/---
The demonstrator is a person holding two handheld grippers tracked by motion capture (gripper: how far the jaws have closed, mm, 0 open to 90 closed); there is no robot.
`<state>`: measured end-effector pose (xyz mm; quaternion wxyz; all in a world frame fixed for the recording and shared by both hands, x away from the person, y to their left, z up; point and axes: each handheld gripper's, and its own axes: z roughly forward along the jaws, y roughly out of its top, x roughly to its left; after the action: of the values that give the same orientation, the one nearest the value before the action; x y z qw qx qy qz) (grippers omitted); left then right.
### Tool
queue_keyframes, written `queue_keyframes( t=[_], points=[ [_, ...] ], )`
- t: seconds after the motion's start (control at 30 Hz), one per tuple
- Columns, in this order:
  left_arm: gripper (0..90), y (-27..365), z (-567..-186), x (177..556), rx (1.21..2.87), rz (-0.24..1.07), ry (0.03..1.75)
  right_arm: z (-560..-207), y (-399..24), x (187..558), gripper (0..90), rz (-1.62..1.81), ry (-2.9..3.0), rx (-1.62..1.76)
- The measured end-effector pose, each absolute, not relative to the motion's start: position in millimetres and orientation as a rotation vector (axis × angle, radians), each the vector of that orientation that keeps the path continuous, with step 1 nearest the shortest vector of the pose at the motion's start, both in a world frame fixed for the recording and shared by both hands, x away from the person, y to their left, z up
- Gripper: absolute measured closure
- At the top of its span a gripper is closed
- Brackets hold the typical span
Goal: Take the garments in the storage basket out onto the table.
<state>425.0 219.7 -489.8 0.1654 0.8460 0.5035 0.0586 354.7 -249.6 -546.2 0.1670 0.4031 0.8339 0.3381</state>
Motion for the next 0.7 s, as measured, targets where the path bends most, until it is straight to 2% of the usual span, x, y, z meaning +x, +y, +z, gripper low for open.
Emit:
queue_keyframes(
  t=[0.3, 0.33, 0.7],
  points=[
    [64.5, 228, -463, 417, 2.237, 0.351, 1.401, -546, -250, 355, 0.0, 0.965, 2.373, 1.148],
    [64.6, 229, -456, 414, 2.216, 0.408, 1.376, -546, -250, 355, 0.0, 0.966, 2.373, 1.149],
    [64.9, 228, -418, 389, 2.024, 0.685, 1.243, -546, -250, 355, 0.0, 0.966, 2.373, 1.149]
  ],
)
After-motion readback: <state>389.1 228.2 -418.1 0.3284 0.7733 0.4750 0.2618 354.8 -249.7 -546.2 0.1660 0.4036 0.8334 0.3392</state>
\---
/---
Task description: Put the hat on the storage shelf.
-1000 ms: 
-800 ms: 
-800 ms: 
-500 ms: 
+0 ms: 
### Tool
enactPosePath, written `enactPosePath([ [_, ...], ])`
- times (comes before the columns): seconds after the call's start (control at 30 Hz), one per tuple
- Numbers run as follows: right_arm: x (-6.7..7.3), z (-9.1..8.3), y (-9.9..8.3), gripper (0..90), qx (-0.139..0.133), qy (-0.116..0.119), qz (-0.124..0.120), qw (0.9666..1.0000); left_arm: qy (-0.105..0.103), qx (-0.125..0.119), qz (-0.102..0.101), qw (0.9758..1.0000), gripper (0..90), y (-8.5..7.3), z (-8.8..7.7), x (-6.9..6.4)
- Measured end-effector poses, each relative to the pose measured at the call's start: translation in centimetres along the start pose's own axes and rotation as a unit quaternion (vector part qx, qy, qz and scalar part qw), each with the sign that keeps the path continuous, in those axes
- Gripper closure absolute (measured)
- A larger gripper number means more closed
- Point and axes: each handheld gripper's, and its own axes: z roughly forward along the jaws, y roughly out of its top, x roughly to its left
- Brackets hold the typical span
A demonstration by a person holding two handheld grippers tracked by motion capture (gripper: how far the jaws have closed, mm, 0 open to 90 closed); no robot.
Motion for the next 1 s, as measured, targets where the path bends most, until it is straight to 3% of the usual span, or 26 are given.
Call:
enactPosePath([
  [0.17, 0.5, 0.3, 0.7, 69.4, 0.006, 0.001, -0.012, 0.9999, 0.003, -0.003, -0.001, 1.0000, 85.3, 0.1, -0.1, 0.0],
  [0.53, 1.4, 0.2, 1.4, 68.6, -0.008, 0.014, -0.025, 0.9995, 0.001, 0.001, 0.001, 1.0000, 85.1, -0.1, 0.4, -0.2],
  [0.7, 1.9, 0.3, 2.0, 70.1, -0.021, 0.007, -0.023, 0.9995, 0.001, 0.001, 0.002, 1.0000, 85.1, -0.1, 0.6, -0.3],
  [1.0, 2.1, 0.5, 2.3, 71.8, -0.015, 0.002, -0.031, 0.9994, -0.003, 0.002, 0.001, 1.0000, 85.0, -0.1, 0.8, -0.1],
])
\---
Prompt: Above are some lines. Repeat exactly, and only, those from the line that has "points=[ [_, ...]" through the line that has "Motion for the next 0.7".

Task output:
queue_keyframes, written `queue_keyframes( t=[_], points=[ [_, ...] ], )`
- t: seconds after the motion's start (control at 30 Hz), one per tuple
- Columns, in this order:
  left_arm: gripper (0..90), y (-27..365), z (-567..-186), x (177..556), rx (1.21..2.87), rz (-0.24..1.07), ry (0.03..1.75)
  right_arm: z (-560..-207), y (-399..24), x (187..558), gripper (0..90), rz (-1.62..1.81), ry (-2.9..3.0), rx (-1.62..1.76)
- The measured end-effector pose, each absolute, not relative to the motion's start: position in millimetres and orientation as a rotation vector (axis × angle, radians), each the vector of that orientation that keeps the path continuous, with step 1 nearest the shortest vector of the pose at the motion's start, both in a world frame fixed for the recording and shared by both hands, x away from the person, y to their left, z up
- Gripper: absolute measured closure
- At the top of its span a gripper is closed
- Brackets hold the typical span
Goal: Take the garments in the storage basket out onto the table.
<state>425.0 219.7 -489.8 0.1654 0.8460 0.5035 0.0586 354.7 -249.6 -546.2 0.1670 0.4031 0.8339 0.3381</state>
Motion for the next 0.7 s, as measured, targets where the path bends most, until it is straight to 2% of the usual span, x, y, z meaning +x, +y, +z, gripper low for open.

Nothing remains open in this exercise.